DESCRIPTION OF THE TASK → If a line in the data below includes the string "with", please return a copy of it.
▬▬▬▬▬▬
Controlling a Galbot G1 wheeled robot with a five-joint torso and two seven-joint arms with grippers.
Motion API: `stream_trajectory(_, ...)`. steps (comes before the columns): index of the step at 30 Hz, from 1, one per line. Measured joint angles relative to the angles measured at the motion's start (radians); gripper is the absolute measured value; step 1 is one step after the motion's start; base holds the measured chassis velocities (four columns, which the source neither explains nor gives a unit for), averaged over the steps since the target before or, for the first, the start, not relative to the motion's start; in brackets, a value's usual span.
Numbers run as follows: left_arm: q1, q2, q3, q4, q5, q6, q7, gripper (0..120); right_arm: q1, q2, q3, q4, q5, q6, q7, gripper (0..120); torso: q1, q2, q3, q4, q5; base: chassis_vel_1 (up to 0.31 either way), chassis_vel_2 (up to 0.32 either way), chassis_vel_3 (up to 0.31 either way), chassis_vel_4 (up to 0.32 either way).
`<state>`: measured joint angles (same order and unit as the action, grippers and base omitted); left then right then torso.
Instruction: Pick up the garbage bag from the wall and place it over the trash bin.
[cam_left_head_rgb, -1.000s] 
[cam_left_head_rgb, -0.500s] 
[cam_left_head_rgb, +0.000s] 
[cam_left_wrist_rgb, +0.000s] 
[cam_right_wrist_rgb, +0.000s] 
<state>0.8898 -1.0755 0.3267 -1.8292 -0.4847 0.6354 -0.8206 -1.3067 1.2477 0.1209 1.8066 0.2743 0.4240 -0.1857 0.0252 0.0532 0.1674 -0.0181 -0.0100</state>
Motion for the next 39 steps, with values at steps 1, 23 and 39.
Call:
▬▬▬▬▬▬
EXERCISE OUTPUT →
Controlling a Galbot G1 wheeled robot with a five-joint torso and two seven-joint arms with grippers.
Motion for the next 39 steps, with values at steps 1, 23 and 39.

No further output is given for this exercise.